Hmm... maybe when I have the time, I'd share with our our daily schedule and you can maybe suggest any way I could improve it :)
In the meantime, I will try as much as I can to squeeze some time to write the posts, even if it would take days before a single post can be completed. Well, this really is for my own sake, I just feel guilty abandoning the site again, and the 4 posts I have for this month is just not acceptable :)
Ok, so let me start with the dishes I have prepare for Expat Daddy's birthday last July 15. It wasn't really much as we were not really expecting so many guests.. but nonetheless I prepared a simple dinner since our Expat Daddy is not really used to not being able to celebrate his birthday somehow, to use his own words "magkakasakit ako kapag di ako naghanda!" (I'll get sick if I don't celebrate) hehe!
So for his birthday, we have prepared the following:
Fish Fillet in Lemon Butter Cream Sauce
Roasted Chicken on a Bed of Stir-fried Broccoli and Mushrooms
Beef Calderetta
Pad Thai
Greek Pasta Salad
Let's see when I'd be able to complete all the recipes for the above hehe!
For the Fish Fillet in Lemon Butter Cream Sauce, I have used frozen fillets which can be bought from any supermarket (got mine from Carrefour). I used this to save time from cleaning and filleting fish. I have just thawed the fillets, pat dried it then season with salt and pepper and dredged with a very thin layer of flour before frying in vegetable oil. Dredging the fish with flour is important to avoid too much splattering of the oil and to avoid fish from absorbing too much oil. Just fried it until lightly browned so the fish meat would be crisp on the outside but still soft and joicy in the inside.

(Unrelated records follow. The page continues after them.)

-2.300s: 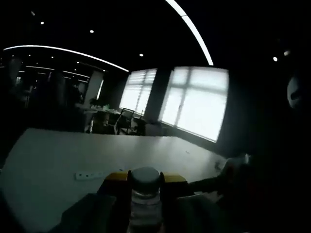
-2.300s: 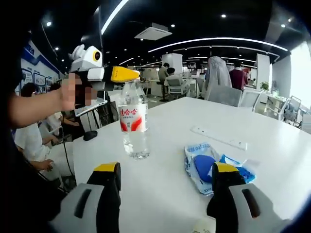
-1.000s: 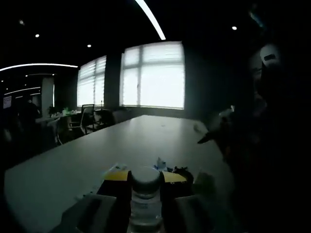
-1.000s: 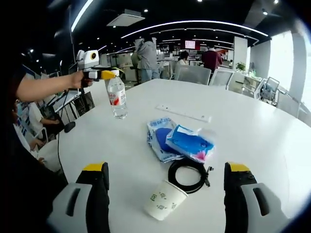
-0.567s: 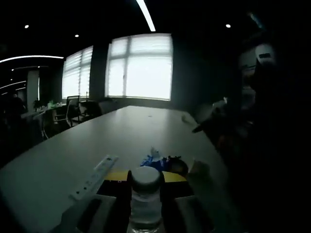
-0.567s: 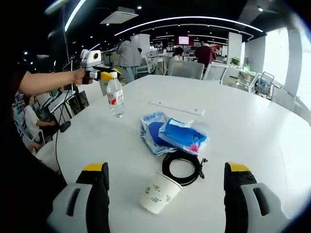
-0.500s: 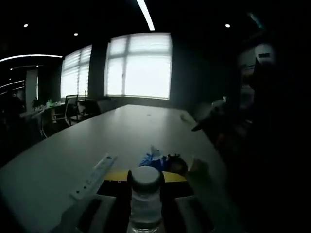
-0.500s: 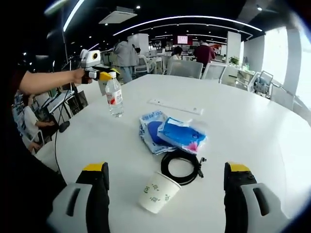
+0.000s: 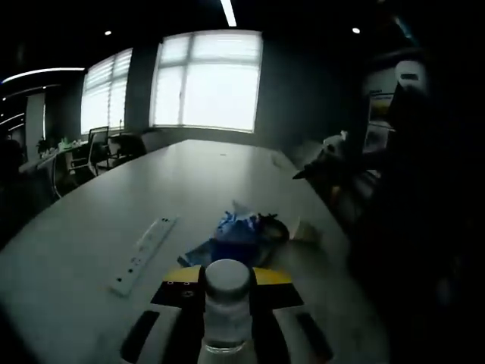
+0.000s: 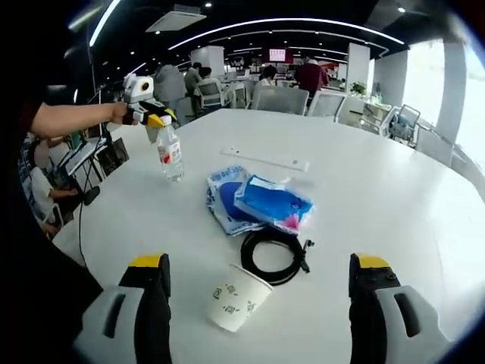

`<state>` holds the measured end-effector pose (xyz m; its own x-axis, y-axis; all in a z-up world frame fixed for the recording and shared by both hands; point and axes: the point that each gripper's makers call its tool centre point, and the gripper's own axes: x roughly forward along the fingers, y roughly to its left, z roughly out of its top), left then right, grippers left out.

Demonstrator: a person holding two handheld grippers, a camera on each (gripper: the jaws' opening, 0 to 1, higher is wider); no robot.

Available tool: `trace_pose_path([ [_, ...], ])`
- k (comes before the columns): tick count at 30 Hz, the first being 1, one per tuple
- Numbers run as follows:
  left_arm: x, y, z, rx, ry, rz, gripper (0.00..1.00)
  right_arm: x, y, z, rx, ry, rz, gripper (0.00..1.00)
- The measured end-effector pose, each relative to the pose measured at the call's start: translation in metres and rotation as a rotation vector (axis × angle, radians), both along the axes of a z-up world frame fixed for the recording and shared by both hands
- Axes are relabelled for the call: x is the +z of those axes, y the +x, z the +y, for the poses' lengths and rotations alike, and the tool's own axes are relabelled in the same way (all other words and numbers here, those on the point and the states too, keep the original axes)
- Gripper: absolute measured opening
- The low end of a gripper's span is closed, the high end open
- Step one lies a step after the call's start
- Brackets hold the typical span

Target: Arrange the tabletop items into an orderly group along one side of the table until the central work area is clear of visible clutter.

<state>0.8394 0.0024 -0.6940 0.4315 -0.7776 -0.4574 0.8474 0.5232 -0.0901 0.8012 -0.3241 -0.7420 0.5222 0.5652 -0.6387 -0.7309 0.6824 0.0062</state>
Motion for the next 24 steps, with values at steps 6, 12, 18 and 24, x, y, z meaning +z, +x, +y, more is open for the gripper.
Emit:
trace_pose_path([
  [6,0.0,-0.001,0.006,-0.045,0.024,0.017,0.18,-0.004,0.001,0.0,0.002,-0.006,0.008,0.94],
  [12,-0.004,-0.004,0.015,-0.084,0.074,0.031,0.18,-0.009,-0.001,-0.002,0.005,-0.018,0.022,0.94],
  [18,-0.008,-0.006,0.018,-0.108,0.101,0.044,0.19,-0.013,-0.002,-0.004,0.005,-0.028,0.032,0.93],
  [24,-0.013,-0.005,0.021,-0.117,0.117,0.054,0.19,-0.015,-0.001,-0.003,0.013,-0.035,0.035,0.93],
])
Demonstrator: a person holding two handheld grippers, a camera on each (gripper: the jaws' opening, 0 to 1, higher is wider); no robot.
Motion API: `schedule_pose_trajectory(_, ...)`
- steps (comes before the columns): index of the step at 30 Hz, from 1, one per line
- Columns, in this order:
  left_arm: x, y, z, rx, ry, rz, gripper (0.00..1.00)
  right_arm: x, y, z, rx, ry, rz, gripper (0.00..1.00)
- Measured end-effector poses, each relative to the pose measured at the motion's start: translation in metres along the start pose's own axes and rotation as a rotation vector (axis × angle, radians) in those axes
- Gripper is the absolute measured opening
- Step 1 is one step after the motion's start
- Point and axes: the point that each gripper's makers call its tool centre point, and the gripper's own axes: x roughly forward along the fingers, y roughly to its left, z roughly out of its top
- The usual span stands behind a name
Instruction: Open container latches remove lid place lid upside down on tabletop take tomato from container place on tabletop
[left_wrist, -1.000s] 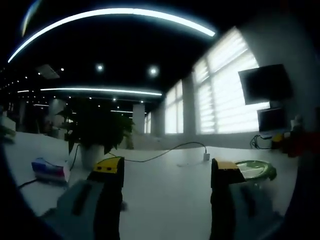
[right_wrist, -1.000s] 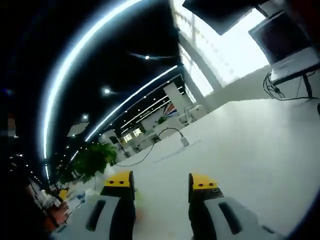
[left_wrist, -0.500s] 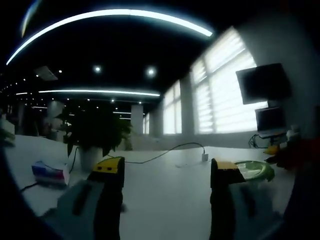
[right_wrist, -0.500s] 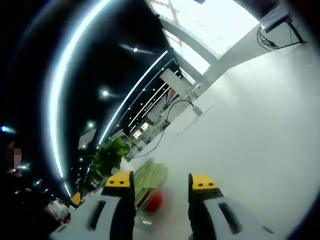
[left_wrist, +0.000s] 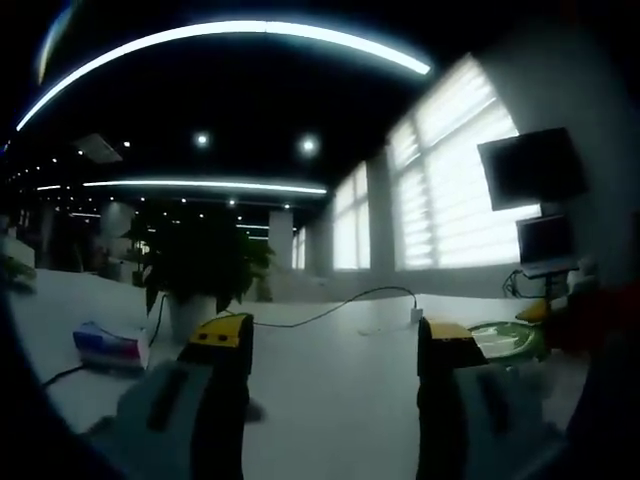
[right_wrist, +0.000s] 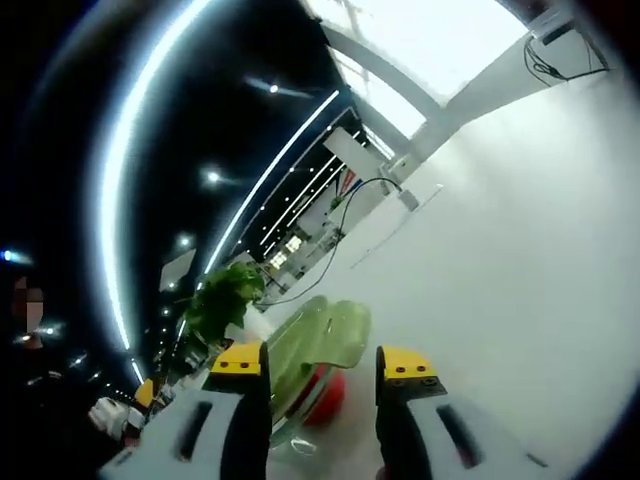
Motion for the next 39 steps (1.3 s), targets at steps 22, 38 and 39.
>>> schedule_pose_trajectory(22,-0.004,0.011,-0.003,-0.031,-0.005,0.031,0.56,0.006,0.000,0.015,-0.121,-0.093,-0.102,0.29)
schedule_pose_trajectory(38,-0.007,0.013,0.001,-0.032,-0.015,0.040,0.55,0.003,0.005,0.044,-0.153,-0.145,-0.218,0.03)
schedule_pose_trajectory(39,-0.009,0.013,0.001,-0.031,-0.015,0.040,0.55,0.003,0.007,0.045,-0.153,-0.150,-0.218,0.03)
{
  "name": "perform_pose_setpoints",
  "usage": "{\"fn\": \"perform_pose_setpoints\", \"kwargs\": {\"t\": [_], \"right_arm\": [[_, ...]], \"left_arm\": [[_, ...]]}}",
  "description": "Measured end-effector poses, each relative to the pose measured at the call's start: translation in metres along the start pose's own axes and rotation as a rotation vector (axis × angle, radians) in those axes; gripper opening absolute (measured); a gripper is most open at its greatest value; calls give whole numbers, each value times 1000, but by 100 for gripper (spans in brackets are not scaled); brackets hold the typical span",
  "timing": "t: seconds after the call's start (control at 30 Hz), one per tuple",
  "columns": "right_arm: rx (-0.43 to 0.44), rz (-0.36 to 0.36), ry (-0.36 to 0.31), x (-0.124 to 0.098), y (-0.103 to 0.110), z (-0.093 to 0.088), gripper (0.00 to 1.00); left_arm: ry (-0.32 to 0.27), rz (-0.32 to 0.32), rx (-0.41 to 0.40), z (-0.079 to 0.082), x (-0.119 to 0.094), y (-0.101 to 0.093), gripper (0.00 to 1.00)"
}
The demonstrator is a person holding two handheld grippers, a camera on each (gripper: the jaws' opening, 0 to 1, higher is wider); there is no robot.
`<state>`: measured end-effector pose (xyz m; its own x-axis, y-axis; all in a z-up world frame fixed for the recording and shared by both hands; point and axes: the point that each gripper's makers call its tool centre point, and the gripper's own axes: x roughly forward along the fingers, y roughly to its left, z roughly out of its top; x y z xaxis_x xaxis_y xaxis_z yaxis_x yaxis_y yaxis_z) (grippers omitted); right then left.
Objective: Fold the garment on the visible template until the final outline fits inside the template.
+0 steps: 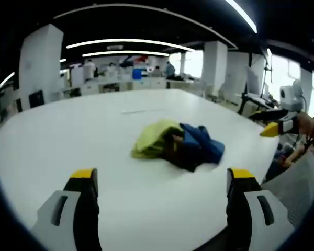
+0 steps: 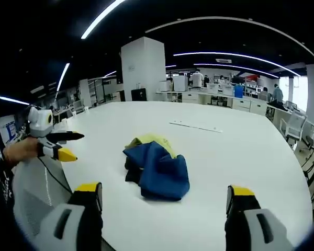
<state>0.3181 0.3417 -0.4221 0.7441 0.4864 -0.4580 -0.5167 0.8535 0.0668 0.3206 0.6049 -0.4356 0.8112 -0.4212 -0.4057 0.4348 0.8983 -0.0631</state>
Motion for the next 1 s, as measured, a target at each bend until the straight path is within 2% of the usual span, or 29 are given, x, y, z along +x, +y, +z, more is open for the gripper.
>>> {"fn": "perform_pose_setpoints", "kwargs": {"t": [1.0], "right_arm": [[19, -2, 0, -4, -3, 0, 100]], "left_arm": [[0, -4, 4, 0, 0, 0, 98]]}}
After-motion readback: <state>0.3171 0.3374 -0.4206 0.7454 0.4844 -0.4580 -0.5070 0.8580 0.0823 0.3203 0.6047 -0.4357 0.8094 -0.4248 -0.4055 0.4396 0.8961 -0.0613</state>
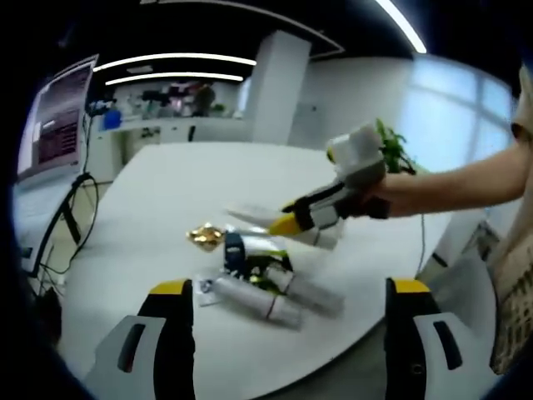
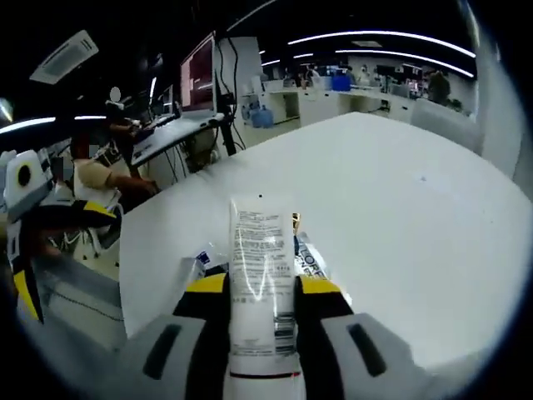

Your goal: Arrange the skincare products in the storage area until every visible bottle or jar stands upright without overlapping.

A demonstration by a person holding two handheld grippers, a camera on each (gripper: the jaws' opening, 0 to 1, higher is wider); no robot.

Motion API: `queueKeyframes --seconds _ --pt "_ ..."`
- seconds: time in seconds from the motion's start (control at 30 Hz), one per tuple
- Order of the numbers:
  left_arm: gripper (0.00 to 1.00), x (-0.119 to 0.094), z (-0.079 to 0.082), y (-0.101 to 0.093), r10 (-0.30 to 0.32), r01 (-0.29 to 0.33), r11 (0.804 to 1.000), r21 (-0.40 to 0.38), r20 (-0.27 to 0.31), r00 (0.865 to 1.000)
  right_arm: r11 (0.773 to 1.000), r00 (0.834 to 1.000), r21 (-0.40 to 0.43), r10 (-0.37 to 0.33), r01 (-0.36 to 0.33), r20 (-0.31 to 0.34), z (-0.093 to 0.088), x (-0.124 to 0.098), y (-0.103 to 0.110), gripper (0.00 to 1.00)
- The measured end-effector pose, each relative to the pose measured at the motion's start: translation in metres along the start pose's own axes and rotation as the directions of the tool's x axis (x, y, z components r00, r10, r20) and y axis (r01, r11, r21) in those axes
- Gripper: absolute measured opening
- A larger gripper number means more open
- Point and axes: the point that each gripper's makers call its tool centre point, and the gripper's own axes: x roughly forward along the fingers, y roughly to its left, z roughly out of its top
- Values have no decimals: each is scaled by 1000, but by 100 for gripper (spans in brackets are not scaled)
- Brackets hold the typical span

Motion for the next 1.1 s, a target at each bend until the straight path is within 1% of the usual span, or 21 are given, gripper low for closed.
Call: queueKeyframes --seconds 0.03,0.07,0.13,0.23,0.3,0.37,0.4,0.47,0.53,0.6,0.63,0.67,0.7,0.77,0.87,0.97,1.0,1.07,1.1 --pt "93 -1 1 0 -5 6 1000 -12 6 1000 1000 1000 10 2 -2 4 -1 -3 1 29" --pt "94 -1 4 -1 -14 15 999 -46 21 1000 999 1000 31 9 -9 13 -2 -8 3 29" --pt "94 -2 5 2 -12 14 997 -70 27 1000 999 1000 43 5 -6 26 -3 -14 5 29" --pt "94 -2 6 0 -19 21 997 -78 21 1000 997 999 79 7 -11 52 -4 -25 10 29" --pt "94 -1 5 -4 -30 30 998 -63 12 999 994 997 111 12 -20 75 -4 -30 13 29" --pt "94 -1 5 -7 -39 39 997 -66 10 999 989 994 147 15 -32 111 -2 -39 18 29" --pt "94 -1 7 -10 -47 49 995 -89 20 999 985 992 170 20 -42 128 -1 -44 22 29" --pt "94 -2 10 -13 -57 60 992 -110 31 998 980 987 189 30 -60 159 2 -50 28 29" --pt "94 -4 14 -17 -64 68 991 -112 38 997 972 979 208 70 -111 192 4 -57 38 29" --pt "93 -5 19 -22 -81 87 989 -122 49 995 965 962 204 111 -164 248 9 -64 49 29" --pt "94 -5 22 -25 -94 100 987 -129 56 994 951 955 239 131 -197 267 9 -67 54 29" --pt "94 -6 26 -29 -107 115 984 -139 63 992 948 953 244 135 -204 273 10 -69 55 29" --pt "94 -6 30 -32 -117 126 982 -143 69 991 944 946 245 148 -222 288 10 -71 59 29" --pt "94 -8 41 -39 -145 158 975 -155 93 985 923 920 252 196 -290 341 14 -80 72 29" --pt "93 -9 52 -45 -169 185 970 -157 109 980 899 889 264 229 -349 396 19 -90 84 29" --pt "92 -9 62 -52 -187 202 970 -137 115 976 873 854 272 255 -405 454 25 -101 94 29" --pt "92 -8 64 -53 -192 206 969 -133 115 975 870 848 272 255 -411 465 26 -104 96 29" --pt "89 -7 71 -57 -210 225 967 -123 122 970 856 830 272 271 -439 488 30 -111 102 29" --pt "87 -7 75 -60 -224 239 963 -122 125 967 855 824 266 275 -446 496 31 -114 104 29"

For the Lemon Butter Cream Sauce, below is how I prepared it.
Ingredients (for 800gms fish fillets):
2 tbs flour
200gms butter
2 cloves garlic, minced
1 small packet thick cream
1 tbs lemon juice
1 vegetable broth cube
1/2 cup milk
salt and pepper to taste
Method:
Put flour in a sauce pan over medium heat and cook until flour turns brown.
Adjust the heat to low and add the butter, stirring continously to avoid lumps from forming.
When the butter had melted fully, add the garlic, vegetable broth cube and lemon juice. Cook until the broth cube is fully dissolved and the garlic has softened (not roasted).
Add the cream, stir a little harder to blend the butter well with the cream. When just starting to boil, add the milk, continue stirring and turn off the heat after two minutes.
Pour over the fried fish fillet and serve with rice. Enjoy!